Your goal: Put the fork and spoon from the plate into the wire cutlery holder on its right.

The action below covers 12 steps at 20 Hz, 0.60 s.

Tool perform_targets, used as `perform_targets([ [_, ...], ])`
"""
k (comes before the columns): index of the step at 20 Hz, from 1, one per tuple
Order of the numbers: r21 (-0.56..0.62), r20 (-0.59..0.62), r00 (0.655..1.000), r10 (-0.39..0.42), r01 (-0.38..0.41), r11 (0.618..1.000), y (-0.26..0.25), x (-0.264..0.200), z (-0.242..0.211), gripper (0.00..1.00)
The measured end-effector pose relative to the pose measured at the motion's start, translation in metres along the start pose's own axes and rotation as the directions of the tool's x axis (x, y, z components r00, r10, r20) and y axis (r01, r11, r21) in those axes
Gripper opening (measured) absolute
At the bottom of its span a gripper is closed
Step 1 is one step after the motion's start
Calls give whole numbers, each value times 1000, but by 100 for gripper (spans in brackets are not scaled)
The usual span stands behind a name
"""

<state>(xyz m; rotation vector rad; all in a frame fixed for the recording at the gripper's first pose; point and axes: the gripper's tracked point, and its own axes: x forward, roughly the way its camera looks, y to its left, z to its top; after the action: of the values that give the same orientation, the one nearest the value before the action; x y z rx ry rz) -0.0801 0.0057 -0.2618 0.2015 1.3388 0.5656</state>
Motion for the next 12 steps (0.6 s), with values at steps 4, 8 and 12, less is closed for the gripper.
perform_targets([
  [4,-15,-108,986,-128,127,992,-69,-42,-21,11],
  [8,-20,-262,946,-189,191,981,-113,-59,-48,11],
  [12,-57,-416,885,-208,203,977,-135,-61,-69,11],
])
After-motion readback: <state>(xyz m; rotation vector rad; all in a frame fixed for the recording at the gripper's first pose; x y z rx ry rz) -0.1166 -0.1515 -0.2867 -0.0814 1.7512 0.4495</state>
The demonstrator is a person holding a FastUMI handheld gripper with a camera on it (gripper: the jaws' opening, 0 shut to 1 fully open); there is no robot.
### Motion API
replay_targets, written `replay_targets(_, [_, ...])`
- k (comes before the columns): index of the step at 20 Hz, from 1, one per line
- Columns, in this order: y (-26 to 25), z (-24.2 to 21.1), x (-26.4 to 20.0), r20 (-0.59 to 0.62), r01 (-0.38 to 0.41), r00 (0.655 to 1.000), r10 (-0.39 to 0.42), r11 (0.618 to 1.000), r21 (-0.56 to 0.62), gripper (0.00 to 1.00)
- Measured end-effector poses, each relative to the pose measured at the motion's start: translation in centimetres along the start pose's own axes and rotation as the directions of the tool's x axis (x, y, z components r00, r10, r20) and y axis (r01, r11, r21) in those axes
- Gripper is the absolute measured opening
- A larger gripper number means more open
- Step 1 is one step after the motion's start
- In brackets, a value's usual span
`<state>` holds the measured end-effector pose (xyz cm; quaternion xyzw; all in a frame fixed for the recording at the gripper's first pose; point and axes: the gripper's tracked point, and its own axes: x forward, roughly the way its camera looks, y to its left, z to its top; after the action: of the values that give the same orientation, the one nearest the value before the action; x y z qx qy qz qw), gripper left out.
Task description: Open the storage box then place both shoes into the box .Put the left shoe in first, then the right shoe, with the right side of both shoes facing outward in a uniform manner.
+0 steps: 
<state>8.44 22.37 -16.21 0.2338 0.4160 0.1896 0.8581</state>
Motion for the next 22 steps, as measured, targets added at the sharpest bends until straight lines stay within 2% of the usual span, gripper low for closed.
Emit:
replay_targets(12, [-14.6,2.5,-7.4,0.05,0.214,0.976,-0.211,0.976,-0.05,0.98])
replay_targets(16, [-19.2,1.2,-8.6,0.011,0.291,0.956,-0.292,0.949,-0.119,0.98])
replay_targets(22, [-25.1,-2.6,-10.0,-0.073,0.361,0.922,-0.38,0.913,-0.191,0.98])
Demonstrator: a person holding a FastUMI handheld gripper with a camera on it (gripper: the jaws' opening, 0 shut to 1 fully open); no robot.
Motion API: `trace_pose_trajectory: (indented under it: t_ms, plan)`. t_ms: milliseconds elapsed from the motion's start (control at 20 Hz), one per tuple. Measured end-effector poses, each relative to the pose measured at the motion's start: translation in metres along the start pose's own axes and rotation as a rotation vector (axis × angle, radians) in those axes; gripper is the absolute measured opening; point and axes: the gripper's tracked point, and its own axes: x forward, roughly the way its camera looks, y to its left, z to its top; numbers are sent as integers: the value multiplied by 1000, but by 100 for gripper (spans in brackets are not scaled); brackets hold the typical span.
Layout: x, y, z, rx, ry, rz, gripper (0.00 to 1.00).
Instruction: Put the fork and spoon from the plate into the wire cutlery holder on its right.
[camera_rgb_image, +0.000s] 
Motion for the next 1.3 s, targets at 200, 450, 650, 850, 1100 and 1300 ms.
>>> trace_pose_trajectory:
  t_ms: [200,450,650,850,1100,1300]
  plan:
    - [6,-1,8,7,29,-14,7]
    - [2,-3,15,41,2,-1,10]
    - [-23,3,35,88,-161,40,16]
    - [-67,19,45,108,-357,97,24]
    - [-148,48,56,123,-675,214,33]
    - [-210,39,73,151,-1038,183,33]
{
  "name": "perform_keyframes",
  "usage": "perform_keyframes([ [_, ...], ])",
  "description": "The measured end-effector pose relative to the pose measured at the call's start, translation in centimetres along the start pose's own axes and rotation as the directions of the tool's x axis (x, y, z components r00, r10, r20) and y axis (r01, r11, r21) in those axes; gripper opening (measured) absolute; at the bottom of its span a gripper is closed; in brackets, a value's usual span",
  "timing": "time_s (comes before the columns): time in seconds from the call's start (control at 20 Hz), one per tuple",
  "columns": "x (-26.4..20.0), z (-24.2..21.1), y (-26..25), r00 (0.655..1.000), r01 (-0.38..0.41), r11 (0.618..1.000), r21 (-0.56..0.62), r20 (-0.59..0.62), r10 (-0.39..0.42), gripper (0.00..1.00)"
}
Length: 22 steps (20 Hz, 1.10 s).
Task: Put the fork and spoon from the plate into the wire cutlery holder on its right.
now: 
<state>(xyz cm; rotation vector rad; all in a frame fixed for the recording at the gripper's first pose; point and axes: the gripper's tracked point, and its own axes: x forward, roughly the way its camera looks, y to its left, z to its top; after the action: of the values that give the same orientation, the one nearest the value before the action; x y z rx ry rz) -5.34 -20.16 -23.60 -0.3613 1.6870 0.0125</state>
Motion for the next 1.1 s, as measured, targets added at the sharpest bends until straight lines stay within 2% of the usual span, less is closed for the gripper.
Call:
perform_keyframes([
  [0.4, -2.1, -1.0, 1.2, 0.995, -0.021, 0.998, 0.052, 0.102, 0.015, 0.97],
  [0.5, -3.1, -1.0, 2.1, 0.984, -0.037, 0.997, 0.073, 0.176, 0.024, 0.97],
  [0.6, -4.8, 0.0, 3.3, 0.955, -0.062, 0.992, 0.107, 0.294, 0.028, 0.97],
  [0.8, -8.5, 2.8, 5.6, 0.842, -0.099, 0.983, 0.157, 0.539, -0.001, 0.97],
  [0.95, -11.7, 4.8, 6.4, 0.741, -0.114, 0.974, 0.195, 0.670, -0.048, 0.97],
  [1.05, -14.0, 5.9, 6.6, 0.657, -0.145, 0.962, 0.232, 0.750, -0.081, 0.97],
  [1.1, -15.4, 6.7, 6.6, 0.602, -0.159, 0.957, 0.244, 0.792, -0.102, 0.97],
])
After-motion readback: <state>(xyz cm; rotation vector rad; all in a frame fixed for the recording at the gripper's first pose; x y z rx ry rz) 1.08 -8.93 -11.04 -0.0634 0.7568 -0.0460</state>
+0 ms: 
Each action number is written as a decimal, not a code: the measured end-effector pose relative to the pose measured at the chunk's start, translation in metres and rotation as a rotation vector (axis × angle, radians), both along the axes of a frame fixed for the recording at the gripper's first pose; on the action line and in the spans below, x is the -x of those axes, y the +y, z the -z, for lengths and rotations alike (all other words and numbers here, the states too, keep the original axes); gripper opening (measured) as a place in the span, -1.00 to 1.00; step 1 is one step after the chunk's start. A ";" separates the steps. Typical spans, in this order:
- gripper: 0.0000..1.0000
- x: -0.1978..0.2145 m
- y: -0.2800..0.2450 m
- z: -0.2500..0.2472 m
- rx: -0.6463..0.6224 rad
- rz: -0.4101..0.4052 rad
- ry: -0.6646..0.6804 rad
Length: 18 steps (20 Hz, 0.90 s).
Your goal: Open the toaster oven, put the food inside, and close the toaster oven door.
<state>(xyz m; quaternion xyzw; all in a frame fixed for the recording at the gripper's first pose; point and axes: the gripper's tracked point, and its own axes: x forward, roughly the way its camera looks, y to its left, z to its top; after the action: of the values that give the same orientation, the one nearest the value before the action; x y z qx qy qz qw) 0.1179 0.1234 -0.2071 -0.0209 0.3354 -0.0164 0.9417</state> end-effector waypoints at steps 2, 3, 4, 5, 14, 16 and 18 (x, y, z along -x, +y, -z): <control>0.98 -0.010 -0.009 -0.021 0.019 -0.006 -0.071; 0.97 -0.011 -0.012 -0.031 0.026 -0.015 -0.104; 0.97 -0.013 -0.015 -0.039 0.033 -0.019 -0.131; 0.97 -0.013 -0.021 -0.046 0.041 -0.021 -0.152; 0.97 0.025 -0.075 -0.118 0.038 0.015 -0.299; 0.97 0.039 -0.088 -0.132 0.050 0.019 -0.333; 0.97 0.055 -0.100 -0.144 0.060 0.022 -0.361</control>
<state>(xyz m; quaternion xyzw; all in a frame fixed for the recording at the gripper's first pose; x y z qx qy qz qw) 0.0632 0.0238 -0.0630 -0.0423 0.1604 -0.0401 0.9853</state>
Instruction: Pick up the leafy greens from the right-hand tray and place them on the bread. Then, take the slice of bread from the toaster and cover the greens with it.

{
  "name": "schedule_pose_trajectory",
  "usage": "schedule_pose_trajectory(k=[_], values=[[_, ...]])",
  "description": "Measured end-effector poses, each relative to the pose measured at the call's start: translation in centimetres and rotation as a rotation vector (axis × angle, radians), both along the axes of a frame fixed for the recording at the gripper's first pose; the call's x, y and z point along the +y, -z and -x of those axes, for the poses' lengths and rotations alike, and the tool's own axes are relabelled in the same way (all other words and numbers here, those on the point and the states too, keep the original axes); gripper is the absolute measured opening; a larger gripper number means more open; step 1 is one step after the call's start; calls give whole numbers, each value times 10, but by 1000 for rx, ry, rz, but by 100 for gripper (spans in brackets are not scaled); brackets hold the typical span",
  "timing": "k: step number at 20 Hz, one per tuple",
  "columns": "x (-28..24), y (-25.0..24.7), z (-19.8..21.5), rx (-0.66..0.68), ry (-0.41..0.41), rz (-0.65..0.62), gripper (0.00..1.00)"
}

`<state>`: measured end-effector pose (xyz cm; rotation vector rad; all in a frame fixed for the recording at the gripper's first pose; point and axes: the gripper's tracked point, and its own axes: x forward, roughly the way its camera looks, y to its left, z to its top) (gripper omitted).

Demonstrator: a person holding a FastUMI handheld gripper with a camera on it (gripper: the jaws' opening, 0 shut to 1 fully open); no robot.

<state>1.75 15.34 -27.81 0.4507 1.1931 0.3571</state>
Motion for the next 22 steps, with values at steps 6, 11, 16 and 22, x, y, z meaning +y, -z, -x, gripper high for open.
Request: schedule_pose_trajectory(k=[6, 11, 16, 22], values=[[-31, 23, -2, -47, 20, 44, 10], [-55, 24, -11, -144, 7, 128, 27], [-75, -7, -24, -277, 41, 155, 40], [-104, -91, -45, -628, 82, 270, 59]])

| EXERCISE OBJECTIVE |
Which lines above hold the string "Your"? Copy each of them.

| RESULT |
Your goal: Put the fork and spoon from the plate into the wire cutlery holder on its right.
Your goal: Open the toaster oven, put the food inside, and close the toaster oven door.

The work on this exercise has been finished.